My belabored point is that Otto, as an homosexual insider, appeals to his emic orientation, but in doing so gives us an etic grid (LGBT, with more initials added by some) to understand multiple orientations. We are now to apply ‘G’ to him and to others within the homosexual orientation. In general American culture this now seems like a valid placement, but from my rural and naïve position it wouldn’t make sense. Sure, growing up, we saw that some boys were ‘effeminate’ and some girls were ‘Tomboys’. However, they were not separated and given special gender status. We lived with them and worked with them, ate with them and played with them. There were no special discriminatory actions (all Tomboys sit on the left) or bias (boys with high-pitched voices must eat their lunches with the girls) forced upon us.

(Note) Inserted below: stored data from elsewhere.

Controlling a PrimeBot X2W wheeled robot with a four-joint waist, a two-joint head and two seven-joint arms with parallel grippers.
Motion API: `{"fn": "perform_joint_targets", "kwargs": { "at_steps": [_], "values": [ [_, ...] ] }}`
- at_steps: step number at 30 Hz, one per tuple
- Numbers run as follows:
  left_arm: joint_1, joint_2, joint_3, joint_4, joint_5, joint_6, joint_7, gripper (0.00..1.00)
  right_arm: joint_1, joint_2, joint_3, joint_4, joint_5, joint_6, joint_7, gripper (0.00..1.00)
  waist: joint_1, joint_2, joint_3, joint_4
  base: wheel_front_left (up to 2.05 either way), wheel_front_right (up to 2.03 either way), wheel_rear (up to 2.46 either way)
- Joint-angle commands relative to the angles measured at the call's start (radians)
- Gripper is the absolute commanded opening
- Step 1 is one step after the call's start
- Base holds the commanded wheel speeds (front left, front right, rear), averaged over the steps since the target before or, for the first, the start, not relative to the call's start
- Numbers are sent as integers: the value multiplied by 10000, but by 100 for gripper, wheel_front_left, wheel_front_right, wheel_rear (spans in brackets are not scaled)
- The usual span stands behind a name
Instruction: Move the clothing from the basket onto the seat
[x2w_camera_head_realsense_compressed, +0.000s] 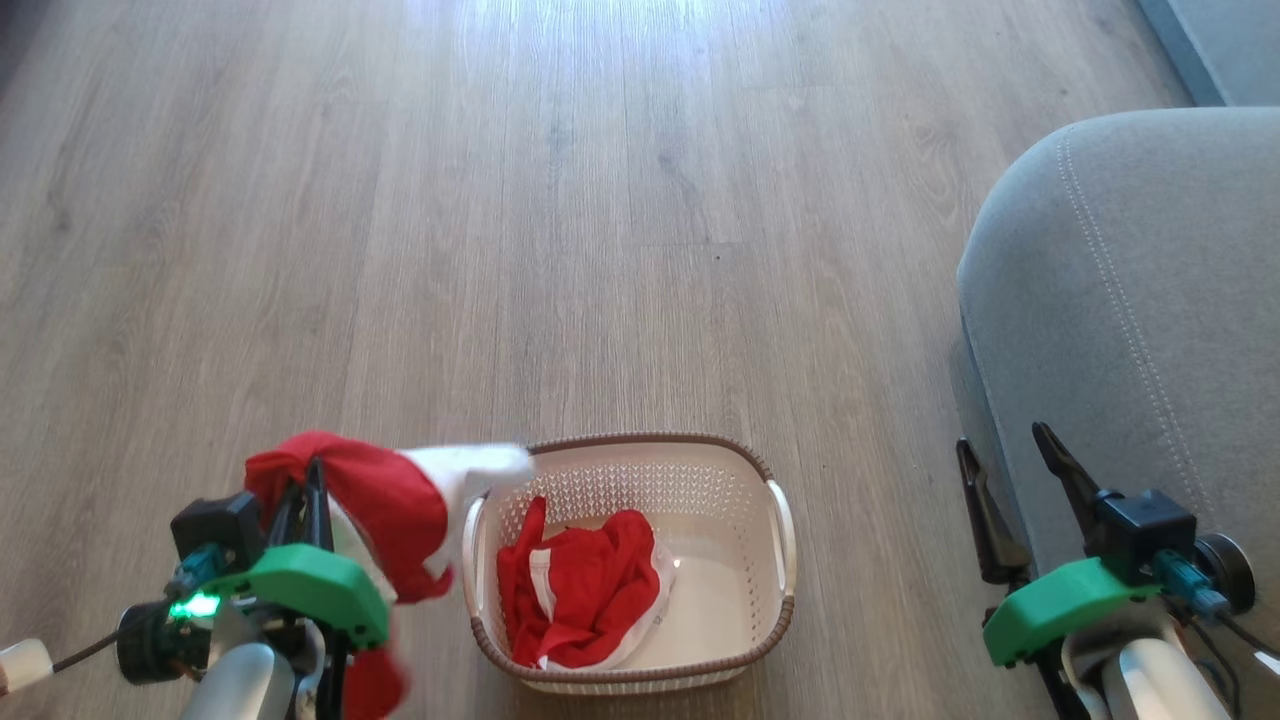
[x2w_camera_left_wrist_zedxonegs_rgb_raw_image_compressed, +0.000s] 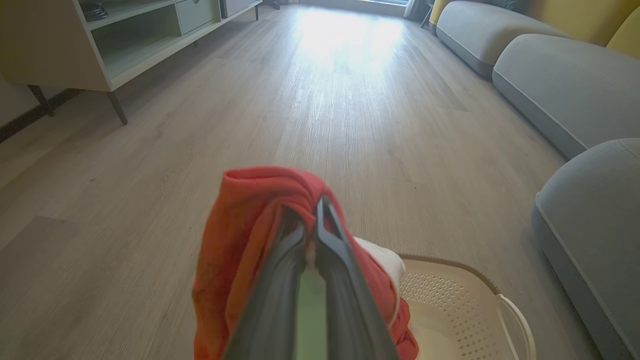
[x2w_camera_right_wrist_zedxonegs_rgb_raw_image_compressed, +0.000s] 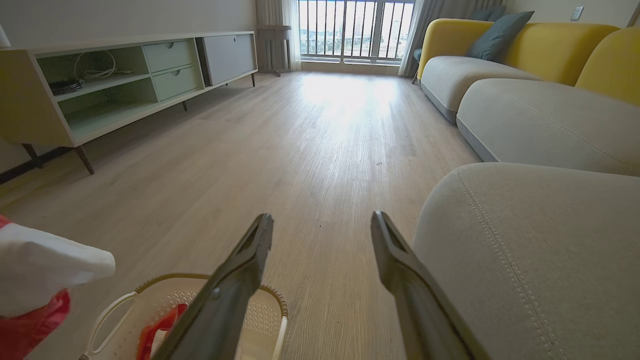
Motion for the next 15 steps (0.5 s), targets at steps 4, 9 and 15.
{"fn": "perform_joint_targets", "kwargs": {
  "at_steps": [4,9,15],
  "values": [
    [-342,293,337,-423,107,119,-118,0,-307,-253,327,-247,-37,-2,-93,100,1,-1,11,8,0,0,0],
    [-348,281,246,-605,112,138,-75,0,-342,-303,454,-255,-17,-2,-93,100,1,-1,7,10,0,0,0],
    [-427,245,-148,-1296,258,61,224,0,-607,-392,1296,-368,67,-2,-93,100,1,-1,56,-11,0,0,0]
  ]
}}
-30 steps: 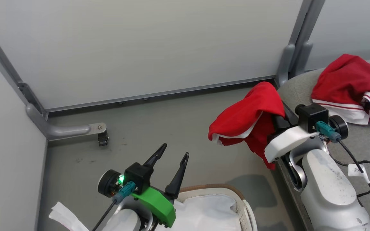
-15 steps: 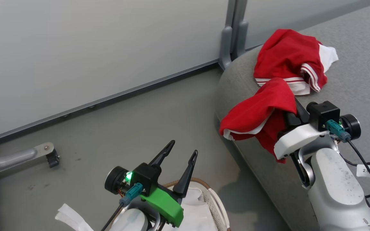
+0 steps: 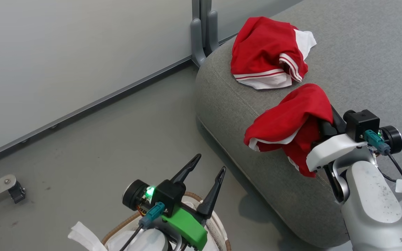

My conclusion, after reading Otto and other similar books and articles, is that things have gotten out of hand. We want to make the newly defined groups feel loved, because that is broadly and basically Scriptural, so we empathize with them. We try to become emic partners but most of us are etic outsiders and never can be insiders, and we should accept that. Jesus ate with sinners and prostitutes but he did not become one of them. As I understand the Scriptures, unnatural sexual relations is a sin, just like indecent acts, fighting, jealousy, anger, ambition, separating into groups, envy, drunkedness, orgies, idols and witchcraft (see Galatians 5:19-21 for example).
Jesus amplified the law of Moses in regard to anger, marriage, divorce, making promises, revenge, loving our enemies, giving and prayer (Matthew 5 and 6). In each case (and others) He made it clear that none of us can live up to the law and need his saving grace.
We are trying to understand all LGBTs and accept them into the fellowship of the church. However, and as Rod Dreher warns us (in his book How Dante can save your life), it may be too easy to forgive a wrongdoer and “In another sense it is a warning against too much empathy: our identification with a wrongdoer may blind us to the seriousness of that person’s sin” (108).
I realize, of course, that some at our church do not believe that anyone with an LGBT brand is a sinner simply because of the label. But my understanding of what Moses and Jesus taught is that we are all sinners and in need of redemption. Homosexuality, like lust, pornography, gossip, lying and many other things, is not something that a Christian should be involved with—we are commanded to try and live like Jesus and he has given us the Holy Spirit to guide and help us. Jesus was motivated to be a friend of tax collectors and sinners so that they might repent (Luke 5:30). We should also be the friends of the ‘outcasts’ and pray that they, like us, would repent.